Metrics should be served from a separate container port to avoid interfering with the regular application traffic. It is best practice to expose the gathered metrics at the /metrics endpoint. Be mindful of possible timing issues.

To achieve proper observability, consider the four golden signals:

  • latency metrics describe the time to make requests,
  • traffic metrics describe the amount of demand or how many requests are made for one time unit,
  • errors metrics describe how often the requests are failing,
  • saturation metrics measure how full the system is.

Complete

Considering these golden signals create at least one metric for each except saturation which is easier to implement from Grafana (3 metrics). And then make a metric that counts how many posts there are or how many users registered (3 plus 1 makes 4 metrics in total).

Operations requirements

Storage

Longhorn is a lightweight, open-source, distributed block storage system for Kubernetes. It works by replicating volumes across nodes. The Longhorn manager orchestrates creation, replication, and rebuilds. It also supports snapshots, backups, volume expansion, and UI-based management.

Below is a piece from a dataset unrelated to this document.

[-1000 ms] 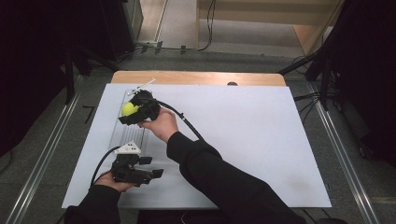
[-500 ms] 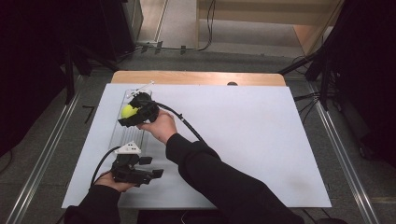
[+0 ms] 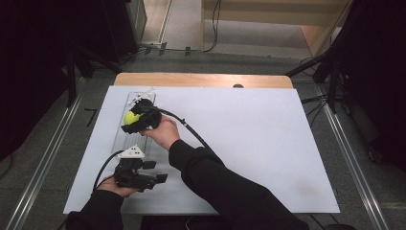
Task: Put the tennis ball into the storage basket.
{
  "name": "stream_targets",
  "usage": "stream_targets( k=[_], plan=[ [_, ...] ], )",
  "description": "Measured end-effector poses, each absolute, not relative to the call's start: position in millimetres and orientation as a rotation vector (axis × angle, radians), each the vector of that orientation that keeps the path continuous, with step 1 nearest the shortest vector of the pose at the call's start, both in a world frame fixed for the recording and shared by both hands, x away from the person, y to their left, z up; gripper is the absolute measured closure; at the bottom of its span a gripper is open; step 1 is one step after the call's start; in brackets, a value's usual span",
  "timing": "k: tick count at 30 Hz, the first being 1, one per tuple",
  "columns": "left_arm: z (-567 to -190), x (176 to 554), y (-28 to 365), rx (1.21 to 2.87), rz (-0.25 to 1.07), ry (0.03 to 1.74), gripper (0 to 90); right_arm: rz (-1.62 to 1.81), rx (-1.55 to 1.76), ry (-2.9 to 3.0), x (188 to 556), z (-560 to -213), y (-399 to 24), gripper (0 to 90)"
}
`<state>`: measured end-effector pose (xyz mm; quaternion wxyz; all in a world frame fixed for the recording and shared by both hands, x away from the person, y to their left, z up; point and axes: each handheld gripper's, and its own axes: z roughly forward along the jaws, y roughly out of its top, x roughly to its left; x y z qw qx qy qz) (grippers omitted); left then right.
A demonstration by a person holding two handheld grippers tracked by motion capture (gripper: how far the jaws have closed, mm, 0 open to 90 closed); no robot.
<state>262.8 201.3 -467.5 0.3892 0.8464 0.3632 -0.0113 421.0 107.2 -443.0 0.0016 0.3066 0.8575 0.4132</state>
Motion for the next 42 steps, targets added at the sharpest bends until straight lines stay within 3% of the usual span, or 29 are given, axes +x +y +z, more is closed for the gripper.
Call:
stream_targets(
  k=[15,42],
  plan=[
    [-468,263,201,2.155,-0.03,0.92,26.5,1.306,0.98,2.74,423,-453,109,20.0],
    [-468,263,201,2.159,-0.026,0.92,26.5,1.343,0.918,2.748,417,-430,94,19.1]
  ],
)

Longhorn provides persistent storage across Pod restarts. Users can request storage through a Persistent Volume Claim (PVC), after which the Longhorn manager creates a PV. Once a PVC exists, a Pod can mount it and use the Persistent Volume for reading and writing data. To use Longhorn for your volumes, set storageClassName: longhorn in your PVC. The default storage system in this course’s student Kubernetes cluster is also Longhorn, so it will be used even if you do not explicitly specify it.

As many teams have implemented S3 as their storage provider, S3 MinIO operator is installed in the student cluster. In production, S3 would typically run on a separate machine or cluster, but for this course, running it on the same node is sufficient. The operator lets users create and manage S3 buckets and access credentials directly through Kubernetes manifests.

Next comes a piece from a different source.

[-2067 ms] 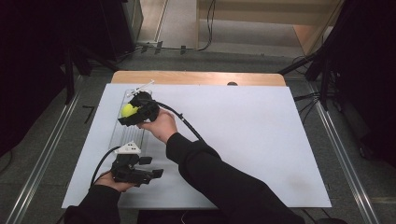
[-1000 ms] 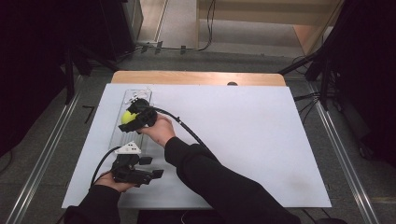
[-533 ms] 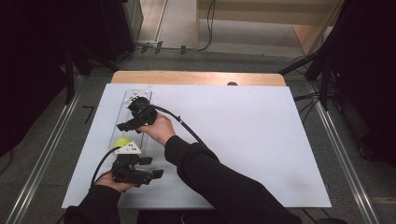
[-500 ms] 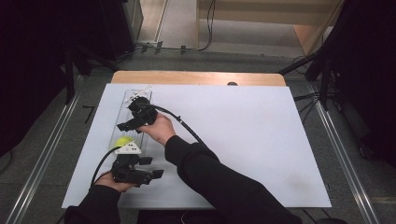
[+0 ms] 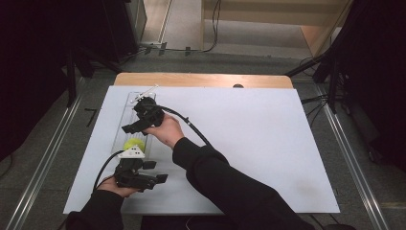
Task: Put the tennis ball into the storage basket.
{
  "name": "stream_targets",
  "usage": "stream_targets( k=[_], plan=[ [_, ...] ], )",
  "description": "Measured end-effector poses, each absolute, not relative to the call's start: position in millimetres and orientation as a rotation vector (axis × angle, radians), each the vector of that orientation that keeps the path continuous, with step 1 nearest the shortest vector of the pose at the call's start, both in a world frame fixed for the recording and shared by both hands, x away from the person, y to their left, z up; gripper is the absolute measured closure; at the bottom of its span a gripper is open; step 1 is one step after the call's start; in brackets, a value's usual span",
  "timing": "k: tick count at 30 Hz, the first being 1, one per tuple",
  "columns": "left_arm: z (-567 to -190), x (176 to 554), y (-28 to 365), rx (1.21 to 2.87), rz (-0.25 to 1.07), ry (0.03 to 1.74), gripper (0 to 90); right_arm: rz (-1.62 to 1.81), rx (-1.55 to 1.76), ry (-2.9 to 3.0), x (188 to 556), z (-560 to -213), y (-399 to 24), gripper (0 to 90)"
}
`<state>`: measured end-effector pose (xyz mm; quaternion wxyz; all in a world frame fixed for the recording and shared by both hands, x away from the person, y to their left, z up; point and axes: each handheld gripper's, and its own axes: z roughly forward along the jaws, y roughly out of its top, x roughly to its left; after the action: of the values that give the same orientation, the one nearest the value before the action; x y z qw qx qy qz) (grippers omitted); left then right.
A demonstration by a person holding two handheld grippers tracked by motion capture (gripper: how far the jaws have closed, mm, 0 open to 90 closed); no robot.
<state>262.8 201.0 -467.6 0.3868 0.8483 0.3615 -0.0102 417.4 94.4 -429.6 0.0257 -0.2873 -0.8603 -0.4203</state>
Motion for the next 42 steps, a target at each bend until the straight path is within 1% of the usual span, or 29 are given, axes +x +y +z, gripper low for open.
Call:
stream_targets(
  k=[21,42],
  plan=[
    [-468,264,200,2.165,-0.025,0.922,26.5,-1.316,-0.902,-2.644,409,-417,60,19.2],
    [-469,263,200,2.166,-0.025,0.925,26.5,-1.286,-0.942,-2.66,404,-419,30,19.4]
  ],
)
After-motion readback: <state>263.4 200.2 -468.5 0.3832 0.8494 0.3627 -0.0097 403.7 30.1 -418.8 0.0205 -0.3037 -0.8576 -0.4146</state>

Refer to the operator’s documentation for full details.

Example setups are available to spin up an S3 instance. Create all resources inside your team's namespace.

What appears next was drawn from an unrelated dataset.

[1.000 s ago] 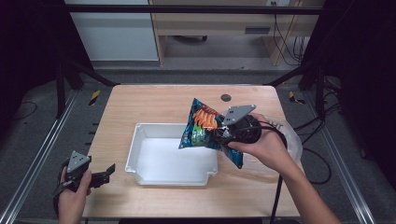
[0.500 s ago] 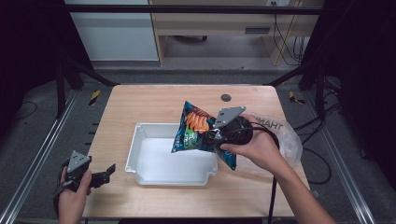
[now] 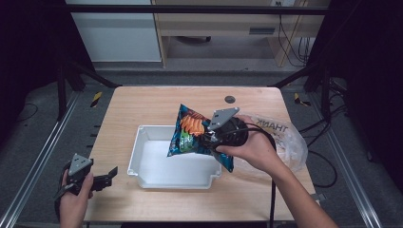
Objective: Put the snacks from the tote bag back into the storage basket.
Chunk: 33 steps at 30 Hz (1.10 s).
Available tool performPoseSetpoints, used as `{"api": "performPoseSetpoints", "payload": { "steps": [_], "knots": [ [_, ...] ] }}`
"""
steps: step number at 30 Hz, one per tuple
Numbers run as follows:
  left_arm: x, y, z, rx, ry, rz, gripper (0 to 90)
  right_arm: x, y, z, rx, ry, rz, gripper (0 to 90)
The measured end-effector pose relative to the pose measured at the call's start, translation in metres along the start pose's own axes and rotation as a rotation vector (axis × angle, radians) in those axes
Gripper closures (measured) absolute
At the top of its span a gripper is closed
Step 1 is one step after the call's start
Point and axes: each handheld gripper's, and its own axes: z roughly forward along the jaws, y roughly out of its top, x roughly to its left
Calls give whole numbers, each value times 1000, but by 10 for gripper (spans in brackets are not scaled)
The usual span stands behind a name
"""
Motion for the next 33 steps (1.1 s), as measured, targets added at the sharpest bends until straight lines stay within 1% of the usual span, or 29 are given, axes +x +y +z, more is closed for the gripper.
{"api": "performPoseSetpoints", "payload": {
  "steps": [12,20,26,28,29,32,33],
  "knots": [
    [1,0,0,-2,1,0,23,4,9,16,10,24,-23,390],
    [1,0,0,-2,0,1,23,5,13,25,14,35,-28,391],
    [1,0,-1,-1,-1,-1,23,7,16,34,27,48,-37,392],
    [1,0,-1,-1,0,2,23,7,17,35,30,48,-33,392],
    [1,0,-1,-2,-1,1,23,8,18,38,30,53,-42,391],
    [1,0,-1,-2,0,-2,23,9,19,40,33,56,-39,392],
    [1,0,-1,-4,0,-2,23,9,19,41,32,57,-46,392]
  ]
}}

Because our S3 instance is on the same cluster and also uses Longhorn for its volumes, using the default Longhorn storage class would cause double replication. The S3 operator replicates volumes based on the number of servers, while Longhorn defaults to 3 volume replicas.

Important

To avoid double replication, use the longhorn-single storage class or configure the S3 tenant with only 1 server.

Complete

Use persistent storage to store your data — either a Longhorn volume or the S3 operator.

Probes

The kubelet uses liveness probes to know when to restart a container. For example, liveness probes can catch deadlocks, where the application is running but unable to make progress. Restarting the container can help maintain application availability.

The kubelet uses readiness probes to know when a container is ready to start accepting traffic. One use of this signal is to control which Pods are used as backends for Services. A Pod is considered ready when its Ready condition is true. When a Pod is not ready, it is removed from Service load balancers.

Complete

Implement LivenessProbes and ReadinessProbes in your Kubernetes Deployment.

For testing port forward the service or pod endpoint and then query your application at the /healthz and readyz addresses, like this:

kubectl port-forward svc/backend -n <your-team-namespace> 9911:app-port # in a separate terminal window
curl -i http://localhost:9911/readyz
# And the answer here must be 'OK'

Scraping metrics with Prometheus

Prometheus is the de-facto monitoring system for Kubernetes. It collects, stores, and queries metrics in a time-series format. First, Prometheus scrapes the endpoints it is monitoring, then stores the data, which is available for querying with the PromQL language. To make your application's metrics endpoint discoverable by Prometheus, you need to set appropriate annotations in your Service or use a CR called ServiceMonitor.

Prometheus will scrape endpoints with the annotation prometheus.io/scrape: "true". Here's an example setup:

apiVersion: v1
kind: Service
metadata:
  name: app-backend
  namespace: example
  labels:
    app: app-backend
  annotations:
    prometheus.io/scrape: "true"
    prometheus.io/port: "9090"     # <— the metrics port that the application exposes, this will be scraped
    prometheus.io/path: "/metrics"
spec:
  selector:
    app: app-backend
  ports:
    - name: http
      port: 8080
      targetPort: http
    - name: metrics
      port: 9090                   # scrape metrics port
      targetPort: metrics          # port name set in the Deployment/Pod

Complete

Implement Prometheus monitoring for your application.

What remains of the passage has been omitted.